■ Exercise prompt
Filter the entries for the word "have". Copy each line that has it.

■ Exercise inputs
_ _ _ _ _
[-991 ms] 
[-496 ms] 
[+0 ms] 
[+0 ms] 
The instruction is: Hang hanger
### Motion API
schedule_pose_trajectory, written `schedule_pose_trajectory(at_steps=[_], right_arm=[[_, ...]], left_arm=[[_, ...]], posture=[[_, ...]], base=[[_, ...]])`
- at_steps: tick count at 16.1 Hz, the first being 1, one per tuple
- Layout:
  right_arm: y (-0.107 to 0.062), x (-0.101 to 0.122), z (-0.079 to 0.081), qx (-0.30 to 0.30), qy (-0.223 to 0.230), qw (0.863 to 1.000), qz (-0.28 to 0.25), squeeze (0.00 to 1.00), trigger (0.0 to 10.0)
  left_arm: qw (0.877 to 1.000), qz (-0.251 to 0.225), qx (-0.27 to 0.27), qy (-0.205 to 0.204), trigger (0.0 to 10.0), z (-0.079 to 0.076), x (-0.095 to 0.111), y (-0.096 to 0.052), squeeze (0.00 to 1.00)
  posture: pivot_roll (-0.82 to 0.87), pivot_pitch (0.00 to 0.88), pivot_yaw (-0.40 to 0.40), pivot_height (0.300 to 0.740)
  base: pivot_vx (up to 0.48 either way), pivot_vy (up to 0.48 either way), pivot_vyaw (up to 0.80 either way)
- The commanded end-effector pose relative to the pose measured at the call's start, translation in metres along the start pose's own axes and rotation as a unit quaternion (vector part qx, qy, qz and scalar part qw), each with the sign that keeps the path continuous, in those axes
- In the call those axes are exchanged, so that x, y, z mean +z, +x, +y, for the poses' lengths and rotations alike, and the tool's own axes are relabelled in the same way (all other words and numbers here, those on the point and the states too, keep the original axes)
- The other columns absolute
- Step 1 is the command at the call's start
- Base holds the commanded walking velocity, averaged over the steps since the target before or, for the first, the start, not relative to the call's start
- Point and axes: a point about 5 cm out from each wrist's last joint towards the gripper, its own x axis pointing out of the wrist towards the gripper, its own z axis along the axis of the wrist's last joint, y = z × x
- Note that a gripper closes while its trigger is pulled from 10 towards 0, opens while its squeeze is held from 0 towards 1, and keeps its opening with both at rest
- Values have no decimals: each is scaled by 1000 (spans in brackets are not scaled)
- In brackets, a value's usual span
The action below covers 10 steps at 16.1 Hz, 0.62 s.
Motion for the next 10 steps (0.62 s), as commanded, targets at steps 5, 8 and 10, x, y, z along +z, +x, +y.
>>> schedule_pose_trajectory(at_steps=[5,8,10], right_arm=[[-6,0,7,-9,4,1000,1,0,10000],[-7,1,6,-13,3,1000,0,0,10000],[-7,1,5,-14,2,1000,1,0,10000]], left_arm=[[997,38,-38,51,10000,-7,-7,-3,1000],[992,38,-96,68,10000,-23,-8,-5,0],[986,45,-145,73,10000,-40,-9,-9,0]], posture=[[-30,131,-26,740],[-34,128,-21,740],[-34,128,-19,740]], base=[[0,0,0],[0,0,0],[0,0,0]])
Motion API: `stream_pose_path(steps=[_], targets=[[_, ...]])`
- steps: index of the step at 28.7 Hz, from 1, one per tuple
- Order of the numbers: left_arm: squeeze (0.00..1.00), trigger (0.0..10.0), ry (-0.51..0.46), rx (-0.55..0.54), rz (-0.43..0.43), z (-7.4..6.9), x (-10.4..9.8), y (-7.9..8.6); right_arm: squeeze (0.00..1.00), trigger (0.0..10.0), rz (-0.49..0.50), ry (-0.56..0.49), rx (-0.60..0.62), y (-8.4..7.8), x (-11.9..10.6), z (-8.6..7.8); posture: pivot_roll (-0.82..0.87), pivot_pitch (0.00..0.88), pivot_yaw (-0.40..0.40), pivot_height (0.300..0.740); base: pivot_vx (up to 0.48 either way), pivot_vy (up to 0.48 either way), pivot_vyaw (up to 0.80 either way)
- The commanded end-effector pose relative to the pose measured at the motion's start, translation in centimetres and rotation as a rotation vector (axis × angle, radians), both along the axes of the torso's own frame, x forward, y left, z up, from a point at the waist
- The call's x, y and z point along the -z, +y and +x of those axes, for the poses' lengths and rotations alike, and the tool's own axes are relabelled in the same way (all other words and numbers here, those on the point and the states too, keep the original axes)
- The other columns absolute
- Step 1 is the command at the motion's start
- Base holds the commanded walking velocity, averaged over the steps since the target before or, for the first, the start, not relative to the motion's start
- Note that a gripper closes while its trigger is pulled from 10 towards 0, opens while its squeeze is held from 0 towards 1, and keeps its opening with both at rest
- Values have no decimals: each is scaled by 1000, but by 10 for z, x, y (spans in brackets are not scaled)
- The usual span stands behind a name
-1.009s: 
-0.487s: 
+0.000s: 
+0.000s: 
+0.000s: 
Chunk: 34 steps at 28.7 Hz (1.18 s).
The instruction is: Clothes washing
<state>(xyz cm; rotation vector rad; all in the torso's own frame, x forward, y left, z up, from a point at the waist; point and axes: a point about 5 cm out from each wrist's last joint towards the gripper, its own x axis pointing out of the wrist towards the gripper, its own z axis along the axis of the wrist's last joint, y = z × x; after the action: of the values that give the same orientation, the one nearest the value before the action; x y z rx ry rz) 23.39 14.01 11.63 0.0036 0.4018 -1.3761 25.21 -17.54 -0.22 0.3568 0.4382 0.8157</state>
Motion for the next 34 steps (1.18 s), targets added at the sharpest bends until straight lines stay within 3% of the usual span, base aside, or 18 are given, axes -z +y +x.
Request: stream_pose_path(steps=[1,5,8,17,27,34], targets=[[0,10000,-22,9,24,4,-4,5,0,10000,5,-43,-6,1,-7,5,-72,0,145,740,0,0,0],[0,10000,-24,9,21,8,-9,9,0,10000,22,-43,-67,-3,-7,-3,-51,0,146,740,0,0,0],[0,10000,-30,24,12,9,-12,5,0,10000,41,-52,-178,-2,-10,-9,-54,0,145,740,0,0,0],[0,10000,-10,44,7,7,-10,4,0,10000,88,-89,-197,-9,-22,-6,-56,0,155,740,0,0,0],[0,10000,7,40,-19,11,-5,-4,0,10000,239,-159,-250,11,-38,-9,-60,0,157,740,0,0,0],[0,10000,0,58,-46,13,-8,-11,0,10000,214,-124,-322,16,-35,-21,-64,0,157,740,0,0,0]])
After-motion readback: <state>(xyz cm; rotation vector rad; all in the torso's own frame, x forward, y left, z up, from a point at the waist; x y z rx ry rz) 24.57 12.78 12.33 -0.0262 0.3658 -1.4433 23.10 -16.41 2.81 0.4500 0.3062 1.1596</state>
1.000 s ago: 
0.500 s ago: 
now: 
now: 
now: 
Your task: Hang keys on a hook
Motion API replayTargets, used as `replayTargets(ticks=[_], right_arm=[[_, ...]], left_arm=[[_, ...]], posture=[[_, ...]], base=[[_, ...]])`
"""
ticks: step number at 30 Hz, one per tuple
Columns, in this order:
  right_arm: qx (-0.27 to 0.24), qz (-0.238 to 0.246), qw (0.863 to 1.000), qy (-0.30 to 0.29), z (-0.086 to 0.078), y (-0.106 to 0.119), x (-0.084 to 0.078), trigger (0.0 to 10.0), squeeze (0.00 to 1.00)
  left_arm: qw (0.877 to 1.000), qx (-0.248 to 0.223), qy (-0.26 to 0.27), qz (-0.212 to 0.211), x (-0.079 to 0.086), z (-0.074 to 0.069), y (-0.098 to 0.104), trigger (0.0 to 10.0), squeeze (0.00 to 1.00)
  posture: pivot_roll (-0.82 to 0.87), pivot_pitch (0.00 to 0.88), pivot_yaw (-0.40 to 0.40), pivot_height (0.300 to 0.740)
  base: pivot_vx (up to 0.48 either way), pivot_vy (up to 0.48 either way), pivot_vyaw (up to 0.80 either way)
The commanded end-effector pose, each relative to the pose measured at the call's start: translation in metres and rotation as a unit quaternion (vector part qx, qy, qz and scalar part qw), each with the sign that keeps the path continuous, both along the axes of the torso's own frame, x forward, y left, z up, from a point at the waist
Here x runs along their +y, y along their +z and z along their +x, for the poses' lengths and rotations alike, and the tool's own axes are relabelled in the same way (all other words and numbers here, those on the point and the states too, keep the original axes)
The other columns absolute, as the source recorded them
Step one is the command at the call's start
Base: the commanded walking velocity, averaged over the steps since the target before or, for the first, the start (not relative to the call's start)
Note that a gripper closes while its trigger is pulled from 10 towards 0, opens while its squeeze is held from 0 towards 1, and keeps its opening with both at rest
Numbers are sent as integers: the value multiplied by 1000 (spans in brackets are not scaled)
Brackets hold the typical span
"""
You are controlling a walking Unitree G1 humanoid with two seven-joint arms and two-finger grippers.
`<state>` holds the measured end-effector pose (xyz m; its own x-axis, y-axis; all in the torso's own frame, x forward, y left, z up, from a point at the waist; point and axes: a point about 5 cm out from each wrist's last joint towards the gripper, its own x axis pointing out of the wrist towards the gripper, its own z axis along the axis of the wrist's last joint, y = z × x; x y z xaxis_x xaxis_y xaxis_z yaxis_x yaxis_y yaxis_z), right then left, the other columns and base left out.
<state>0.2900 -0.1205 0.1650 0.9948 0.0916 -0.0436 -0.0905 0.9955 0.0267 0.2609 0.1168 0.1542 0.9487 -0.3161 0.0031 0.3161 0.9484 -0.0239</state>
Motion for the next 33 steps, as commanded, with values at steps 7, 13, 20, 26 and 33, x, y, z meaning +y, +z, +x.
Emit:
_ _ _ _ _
■ Task answer
- Values have no decimals: each is scaled by 1000 (spans in brackets are not scaled)
- Values have no decimals: each is scaled by 1000, but by 10 for z, x, y (spans in brackets are not scaled)

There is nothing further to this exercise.